Staff has prepared this update of AAHPM activities during the week of September 10, 2018:
- Interested in reviewing abstracts for the 2019 Annual Assembly? Applications are now being accepted for review opportunities including: case submission oral presentations/poster, scholars and fellow e-posters, and pediatric content. Deadline to apply is Tuesday, September 18. Submit an application
- AAHPM continues to produce the Hospice and Palliative Medicine Questions (HPMQ) videos. This month, the tough question is “How do we diagnose and manage behavioral and psychotic symptoms of dementia vs. delirium in long term care?” View this and more videos on the Academy’s video log.
- Is quality important to you? Then join your colleagues on October 11at the Quality Matters Conference, a half-day virtual event focused on timely issues related to quality in palliative care. Co-sponsored by AAHPM, CAPC, NPCRC, PCQN and GPCQA, this conference will feature 12 leading national experts. Registration is free and participants will receive complimentary CME/ANCC from Duke University.
- AAHPM submitted comments on CMS’s 2019 Medicare Physician Fee Schedule/Quality Payment Program proposed rule. The Academy is also participating in a coalition of specialty societies formed in response to the agency’s proposals to revamp E/M coding and payment.
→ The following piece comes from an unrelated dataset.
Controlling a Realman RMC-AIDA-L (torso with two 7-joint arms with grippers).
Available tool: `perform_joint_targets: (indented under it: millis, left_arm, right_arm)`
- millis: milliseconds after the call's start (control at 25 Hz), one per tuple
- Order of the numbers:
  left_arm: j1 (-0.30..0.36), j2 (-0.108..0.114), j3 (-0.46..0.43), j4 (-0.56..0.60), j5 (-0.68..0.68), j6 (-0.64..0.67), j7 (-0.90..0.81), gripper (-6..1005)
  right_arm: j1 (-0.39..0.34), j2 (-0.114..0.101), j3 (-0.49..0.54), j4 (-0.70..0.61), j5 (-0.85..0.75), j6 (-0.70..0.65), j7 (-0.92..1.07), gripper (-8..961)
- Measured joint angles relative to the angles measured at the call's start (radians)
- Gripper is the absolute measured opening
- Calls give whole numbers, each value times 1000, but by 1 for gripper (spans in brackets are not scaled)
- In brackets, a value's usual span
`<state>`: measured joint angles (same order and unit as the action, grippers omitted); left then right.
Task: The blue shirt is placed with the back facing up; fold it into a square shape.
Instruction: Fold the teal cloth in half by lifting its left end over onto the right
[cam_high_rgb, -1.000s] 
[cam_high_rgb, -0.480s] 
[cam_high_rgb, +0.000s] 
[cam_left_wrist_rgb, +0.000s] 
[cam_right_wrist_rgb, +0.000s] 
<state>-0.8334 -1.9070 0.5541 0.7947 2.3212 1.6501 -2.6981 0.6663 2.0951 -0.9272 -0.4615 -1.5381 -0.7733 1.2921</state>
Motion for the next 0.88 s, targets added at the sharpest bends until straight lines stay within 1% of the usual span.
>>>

The group sent a letter laying out concerns with the payment changes and urging CMS to work with stakeholders on possible alternatives.
- AAHPM Board Members Janet Bull and Arif Kamal spoke with health policy staff of Sen. Richard Burr (R-NC) about 693, the Palliative Care and Hospice Education and Training Act, urging the Senator to cosponsor PCHETA and help advance it through the HELP Committee on which he serves. Have you e-mailedor tweeted your senators to ask for their support?
- AAHPM joined more than 90 state and specialty medical societies to send a letter urging CMS to reverse its decision allowing Medicare Advantage plans to utilize step therapy protocols for drugs covered under Medicare Part B beginning in 2019. The signatories note that such a “fail first” approach to treatment will be particularly problematic for patients with serious or life-threatening conditions.